Ces Sénégalaises qui aimeraient espacer leurs naissances…

Des études et enquêtes montrent qu’une femme en union sur trois aimerait avoir recours à la contraception pour essentiellement espacer les naissances. Qui écoutent et s’occupent de ces Sénégalaises dans le besoin ? Qui pensent à satisfaire leurs besoins ?

Au Sénégal, selon l’enquête démographique et de santé de 2005 (EDS IV), 10,3 % des femmes actuellement en union utilisent des méthodes modernes de contraception malgré une connaissance quasi générale de la contraception.

Trois régions se distinguent par leur forte prévalence contraceptive moderne : Ziguinchor (20,9 %), Dakar (19,2 %) et Thiès (15,2 %). A l’inverse, les régions de Matam (1%), Diourbel (3,3 %), Kaolack (5,4%), Tambacounda (5,6 %) et Louga (6,2 %) sont encore à des niveaux extrêmement faibles (1). En 1997 (EDS III), ce taux était de 8,1 %. En 1986 et 1992-1993, le taux de la contraception moderne était respectivement de 2,4% et 4,8%. Entre 1992 et 1997, l’augmentation est de 69 % (2).

L’utilisation actuelle de la contraception est encore faible au Sénégal. Toutefois, les études et enquêtes –notamment EDS IV– montrent qu’une femme en union sur trois aimerait avoir recours à la contraception pour essentiellement espacer les naissances. Si l’on parvenait à satisfaire les besoins de ces femmes, le taux de prévalence ferait un important bond. Qui écoutent et s’occupent de ces femmes dans le besoin ? Qui pensent à satisfaire leurs besoins ?

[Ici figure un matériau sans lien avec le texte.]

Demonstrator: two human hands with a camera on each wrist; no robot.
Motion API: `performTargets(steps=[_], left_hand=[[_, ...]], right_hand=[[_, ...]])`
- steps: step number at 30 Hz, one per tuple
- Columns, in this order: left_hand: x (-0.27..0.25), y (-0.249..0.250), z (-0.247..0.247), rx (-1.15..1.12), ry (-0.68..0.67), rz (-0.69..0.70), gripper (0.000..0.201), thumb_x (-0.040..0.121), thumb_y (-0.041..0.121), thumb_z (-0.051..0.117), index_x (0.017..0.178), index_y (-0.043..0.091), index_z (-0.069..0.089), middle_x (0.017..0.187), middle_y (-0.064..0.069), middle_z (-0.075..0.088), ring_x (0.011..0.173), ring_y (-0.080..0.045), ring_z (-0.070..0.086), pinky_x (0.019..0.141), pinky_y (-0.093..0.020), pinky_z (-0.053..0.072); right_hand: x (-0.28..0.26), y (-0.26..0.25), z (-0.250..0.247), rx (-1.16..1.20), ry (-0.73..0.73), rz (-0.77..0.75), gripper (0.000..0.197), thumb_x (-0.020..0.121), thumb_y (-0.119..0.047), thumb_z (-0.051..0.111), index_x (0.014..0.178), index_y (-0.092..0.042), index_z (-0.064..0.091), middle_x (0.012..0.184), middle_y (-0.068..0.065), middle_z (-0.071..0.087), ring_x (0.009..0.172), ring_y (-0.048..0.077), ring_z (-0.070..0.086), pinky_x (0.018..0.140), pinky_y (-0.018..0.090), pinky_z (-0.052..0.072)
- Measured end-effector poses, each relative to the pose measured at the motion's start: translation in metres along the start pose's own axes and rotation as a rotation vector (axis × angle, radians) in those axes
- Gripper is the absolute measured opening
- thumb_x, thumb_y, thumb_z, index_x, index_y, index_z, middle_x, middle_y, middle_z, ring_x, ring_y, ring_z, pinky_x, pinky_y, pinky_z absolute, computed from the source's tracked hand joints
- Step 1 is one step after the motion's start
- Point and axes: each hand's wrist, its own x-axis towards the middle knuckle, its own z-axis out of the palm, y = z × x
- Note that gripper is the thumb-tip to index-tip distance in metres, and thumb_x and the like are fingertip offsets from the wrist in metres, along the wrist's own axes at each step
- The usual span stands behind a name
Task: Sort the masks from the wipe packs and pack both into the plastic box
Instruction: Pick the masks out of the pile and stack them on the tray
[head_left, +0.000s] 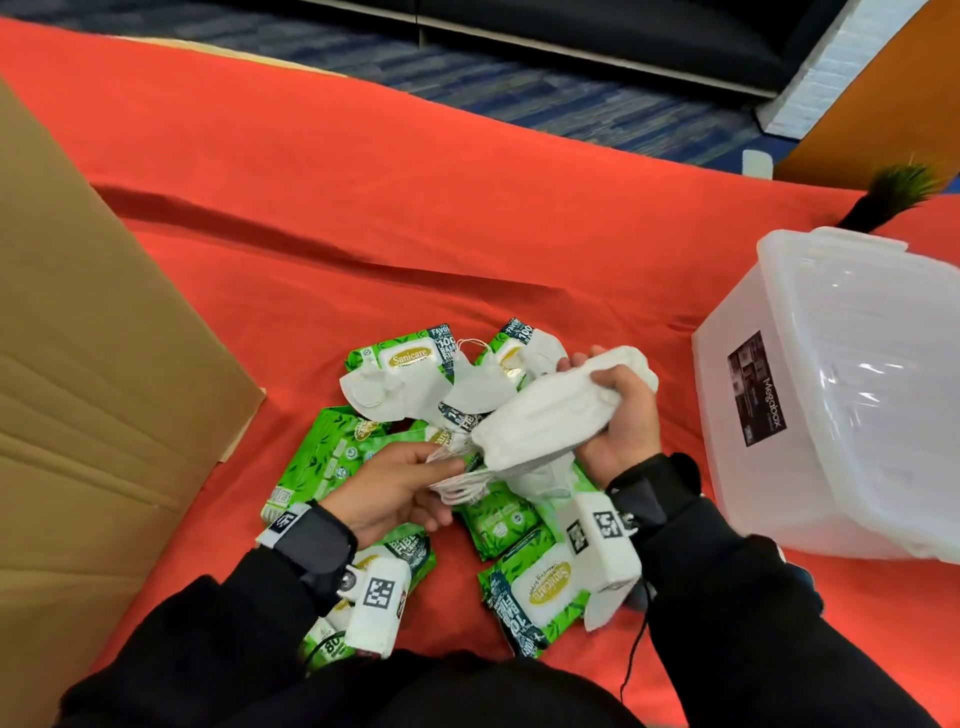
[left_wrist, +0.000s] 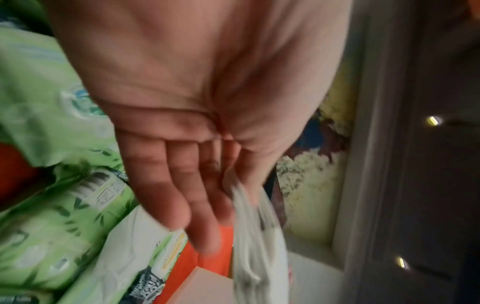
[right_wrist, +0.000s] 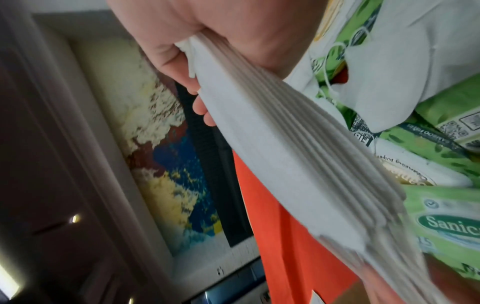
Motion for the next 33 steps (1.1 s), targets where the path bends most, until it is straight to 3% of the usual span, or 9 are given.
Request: performTargets(steps=[4,8,12,18,22,25,28,30,33], left_hand=[[-0.006,-0.004,0.001,-0.509,0.1,0.101,0.019,0.096,0.02,0.058,0.078,0.012,0.059,0.106,-0.017,0.068,0.093,-0.029,0.071,0.085,-0.04,0.06],[-0.021,-0.002,0.023,-0.905,0.06,0.148,0.039,0.105,0.032,0.039,0.072,0.017,0.054,0.062,0.002,0.048,0.068,-0.02,0.061,0.087,-0.043,0.051],[-0.008,-0.029,0.032,-0.757,0.227,-0.137,0.021,0.09,0.031,0.057,0.073,0.019,0.05,0.054,0.005,0.038,0.055,-0.016,0.053,0.079,-0.04,0.046],[0.005,-0.001,0.05,-0.618,0.334,-0.155,0.026,0.103,0.021,0.05,0.078,0.015,0.055,0.06,0.0,0.058,0.064,-0.019,0.066,0.073,-0.038,0.053],[-0.005,0.035,0.072,-0.228,0.296,0.104,0.005,0.093,0.001,0.063,0.093,0.004,0.068,0.084,-0.014,0.072,0.08,-0.027,0.072,0.078,-0.036,0.06],[-0.007,0.043,0.069,0.259,0.294,0.304,0.025,0.077,-0.006,0.072,0.096,0.009,0.076,0.089,-0.01,0.078,0.089,-0.027,0.075,0.083,-0.042,0.062],[-0.008,0.05,0.061,0.782,0.346,0.413,0.02,0.073,0.007,0.075,0.088,0.02,0.078,0.08,0.006,0.077,0.08,-0.011,0.074,0.077,-0.031,0.059],[-0.01,0.056,0.06,1.071,0.381,0.458,0.005,0.077,0.022,0.079,0.081,0.024,0.077,0.074,0.01,0.074,0.076,-0.006,0.069,0.069,-0.025,0.051],[-0.01,0.063,0.061,1.318,0.347,0.429,0.014,0.076,0.044,0.079,0.077,0.03,0.078,0.069,0.011,0.072,0.069,-0.007,0.064,0.062,-0.029,0.048]], right_hand=[[0.008,-0.005,-0.021,0.0,0.148,0.0,0.021,0.092,-0.001,0.041,0.102,-0.012,0.057,0.089,0.007,0.066,0.083,0.023,0.069,0.083,0.04,0.055],[0.014,-0.003,-0.037,-0.039,0.256,0.051,0.019,0.093,-0.001,0.04,0.096,-0.01,0.057,0.086,0.008,0.067,0.089,0.024,0.065,0.082,0.041,0.053],[0.02,-0.008,-0.038,-0.082,0.3,-0.081,0.023,0.088,0.004,0.045,0.097,-0.008,0.062,0.092,0.012,0.065,0.085,0.027,0.067,0.082,0.041,0.056],[-0.031,0.019,-0.009,-0.759,-0.263,-0.605,0.035,0.075,0.017,0.047,0.093,-0.005,0.067,0.091,0.017,0.071,0.094,0.036,0.069,0.09,0.046,0.055],[-0.053,0.03,-0.002,-0.855,-0.461,-0.698,0.034,0.082,0.013,0.053,0.098,-0.014,0.067,0.104,0.019,0.072,0.104,0.033,0.069,0.093,0.041,0.054],[-0.055,0.041,-0.001,-0.771,-0.401,-0.711,0.025,0.085,0.006,0.055,0.098,-0.012,0.066,0.107,0.021,0.071,0.107,0.035,0.067,0.097,0.046,0.052],[-0.048,0.04,-0.006,-0.526,-0.237,-0.549,0.032,0.078,0.006,0.053,0.093,-0.016,0.071,0.109,0.027,0.068,0.109,0.041,0.063,0.101,0.057,0.046],[-0.047,0.039,-0.011,-0.352,-0.202,-0.376,0.031,0.078,0.005,0.051,0.093,-0.014,0.07,0.109,0.026,0.065,0.108,0.038,0.061,0.1,0.054,0.045],[-0.047,0.038,-0.024,-0.213,-0.138,-0.165,0.028,0.086,0.004,0.049,0.108,-0.005,0.063,0.112,0.021,0.066,0.109,0.032,0.062,0.098,0.048,0.049]])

Répondre à ces questions et surtout agir relèvent de la responsabilité des leaders politiques, des responsables de programmes, mais aussi des acteurs de la société civile comme les chefs religieux. Certains leaders religieux, organisés en réseaux, associations ou coalitions, sont déjà actifs dans le champ social depuis de nombreuses années. Des partenaires du Sénégal les ont appuyés dans leurs efforts de mobilisation sociale pour l’espacement des naissances à la lumière des enseignements du Coran et de la Sounna. « Cet appui a permis la formation d’un grand nombre de relais religieux qui ont, (entre autres), contribué à une meilleure sensibilisation des hommes sur la contraception », a rappelé Mme Suzanne Maïga Konaté, représentant de l’UNFPA au Sénégal, le 11 juillet dernier, à Dakar, à l’occasion de la célébration de la Journée Mondiale de la population (JMP).

Que faire d’autre pour d’autres pour mieux promouvoir la PF ? « S’appuyer sur les chefs religieux qui ont accepté de porter le message favorable à la planification familiale et les renforcer (…) », suggère Abdoul Aziz Kébé, islamologue et universitaire, dans l’interview qu’il nous a accordée. Son plaidoyer fort bien argumenté par ailleurs montre que tous les acteurs impliqués dans la mise en œuvre des politiques et programmes de santé de la reproduction ont encore un long et difficile chemin à faire ensemble.

Sources :

(1). Plaquette sur « la santé de la reproduction au Sénégal en bref » éditée par l’Agence nationale de la statistique et de la démographie (ANSD, juillet 2007). Page 15.

(2). Enquête démographique et de santé 1997 (EDS III). Résumé. Page xx.